[Exercise instructions]: Examine the entries below, count the lines holding the string "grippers", and respond with the number only.

━━━━

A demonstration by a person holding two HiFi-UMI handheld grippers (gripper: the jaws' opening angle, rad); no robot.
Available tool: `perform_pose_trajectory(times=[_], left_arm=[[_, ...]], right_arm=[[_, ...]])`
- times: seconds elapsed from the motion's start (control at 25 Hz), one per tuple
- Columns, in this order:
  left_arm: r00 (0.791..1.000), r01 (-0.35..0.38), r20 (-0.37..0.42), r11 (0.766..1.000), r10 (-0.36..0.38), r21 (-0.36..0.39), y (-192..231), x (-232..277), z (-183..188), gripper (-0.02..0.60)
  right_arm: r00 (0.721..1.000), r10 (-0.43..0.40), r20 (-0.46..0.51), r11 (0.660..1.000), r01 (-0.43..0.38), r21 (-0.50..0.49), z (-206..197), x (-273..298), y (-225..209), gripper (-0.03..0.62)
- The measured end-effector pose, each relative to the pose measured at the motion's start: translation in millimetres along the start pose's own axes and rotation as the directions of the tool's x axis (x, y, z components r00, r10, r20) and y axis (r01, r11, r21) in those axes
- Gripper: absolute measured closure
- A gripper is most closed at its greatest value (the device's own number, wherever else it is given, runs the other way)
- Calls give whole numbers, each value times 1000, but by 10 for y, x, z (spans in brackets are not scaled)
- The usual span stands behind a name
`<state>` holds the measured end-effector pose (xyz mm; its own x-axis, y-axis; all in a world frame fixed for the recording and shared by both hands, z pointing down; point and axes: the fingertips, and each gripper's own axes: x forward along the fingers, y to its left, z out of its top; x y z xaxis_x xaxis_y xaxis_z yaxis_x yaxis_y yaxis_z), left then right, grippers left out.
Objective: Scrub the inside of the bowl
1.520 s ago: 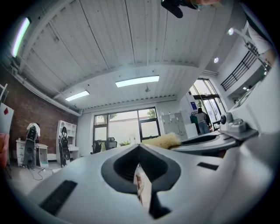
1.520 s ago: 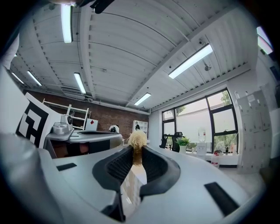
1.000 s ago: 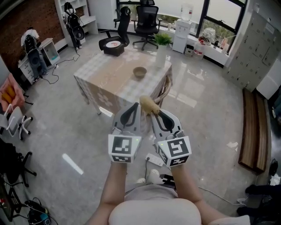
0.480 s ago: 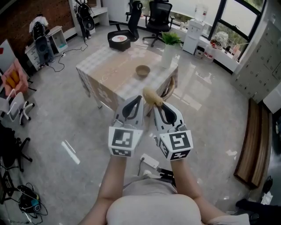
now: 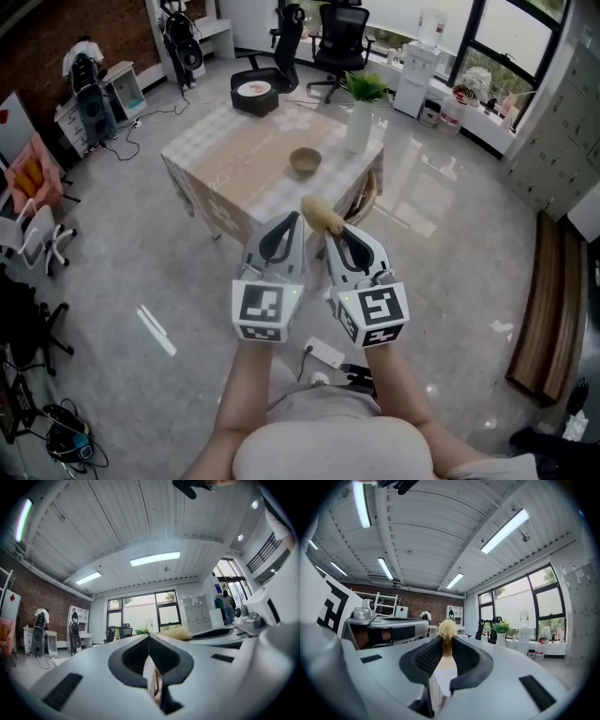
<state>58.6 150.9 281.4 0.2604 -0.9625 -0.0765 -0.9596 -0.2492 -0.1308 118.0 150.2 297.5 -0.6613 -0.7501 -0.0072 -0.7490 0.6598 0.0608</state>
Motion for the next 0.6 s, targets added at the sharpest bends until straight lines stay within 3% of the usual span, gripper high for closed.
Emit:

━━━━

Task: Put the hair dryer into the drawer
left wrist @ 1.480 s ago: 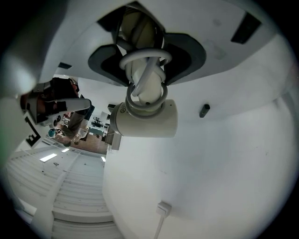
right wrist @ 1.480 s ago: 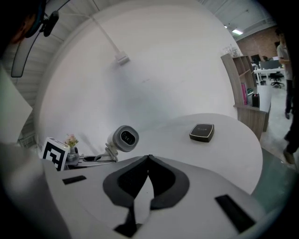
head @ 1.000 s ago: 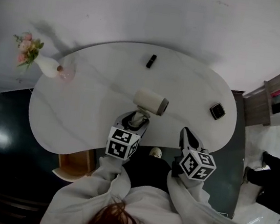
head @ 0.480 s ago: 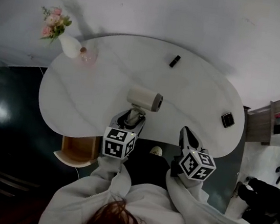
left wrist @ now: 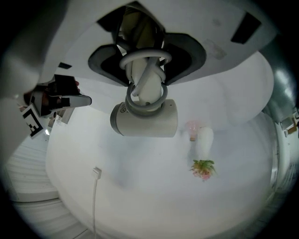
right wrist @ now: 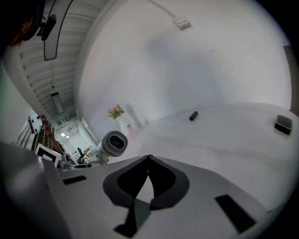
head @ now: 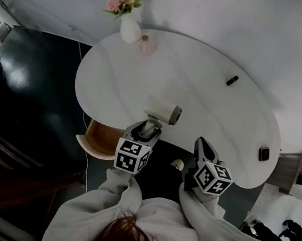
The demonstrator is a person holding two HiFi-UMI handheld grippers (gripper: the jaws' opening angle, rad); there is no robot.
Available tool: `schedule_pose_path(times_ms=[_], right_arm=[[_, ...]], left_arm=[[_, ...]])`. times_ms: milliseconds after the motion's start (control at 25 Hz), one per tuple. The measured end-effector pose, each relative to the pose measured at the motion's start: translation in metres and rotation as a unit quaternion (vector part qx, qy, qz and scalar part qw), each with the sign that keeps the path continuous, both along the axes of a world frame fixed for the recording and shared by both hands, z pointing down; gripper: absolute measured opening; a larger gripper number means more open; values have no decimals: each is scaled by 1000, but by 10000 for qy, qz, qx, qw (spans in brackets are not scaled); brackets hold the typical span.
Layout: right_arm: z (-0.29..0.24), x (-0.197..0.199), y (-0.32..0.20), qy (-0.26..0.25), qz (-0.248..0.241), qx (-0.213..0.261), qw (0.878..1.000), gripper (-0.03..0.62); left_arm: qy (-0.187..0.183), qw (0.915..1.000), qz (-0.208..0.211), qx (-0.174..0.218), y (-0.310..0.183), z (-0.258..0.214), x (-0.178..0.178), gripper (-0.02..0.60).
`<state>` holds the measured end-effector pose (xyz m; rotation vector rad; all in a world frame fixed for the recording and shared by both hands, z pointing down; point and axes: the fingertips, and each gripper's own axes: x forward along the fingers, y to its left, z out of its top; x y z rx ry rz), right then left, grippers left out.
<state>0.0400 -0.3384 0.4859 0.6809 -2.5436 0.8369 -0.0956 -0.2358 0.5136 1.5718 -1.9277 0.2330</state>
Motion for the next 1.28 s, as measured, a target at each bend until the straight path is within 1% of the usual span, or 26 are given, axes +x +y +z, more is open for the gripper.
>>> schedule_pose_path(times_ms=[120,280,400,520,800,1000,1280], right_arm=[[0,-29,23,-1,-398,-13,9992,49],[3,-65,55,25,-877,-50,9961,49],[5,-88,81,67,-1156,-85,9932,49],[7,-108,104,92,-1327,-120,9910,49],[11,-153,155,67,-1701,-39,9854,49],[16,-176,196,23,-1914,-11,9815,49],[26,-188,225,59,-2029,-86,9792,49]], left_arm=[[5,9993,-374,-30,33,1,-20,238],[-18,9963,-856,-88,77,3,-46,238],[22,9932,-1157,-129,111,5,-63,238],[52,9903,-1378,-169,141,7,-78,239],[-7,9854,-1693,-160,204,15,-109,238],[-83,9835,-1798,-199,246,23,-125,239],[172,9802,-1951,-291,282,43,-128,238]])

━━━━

[Exercise solution]: 4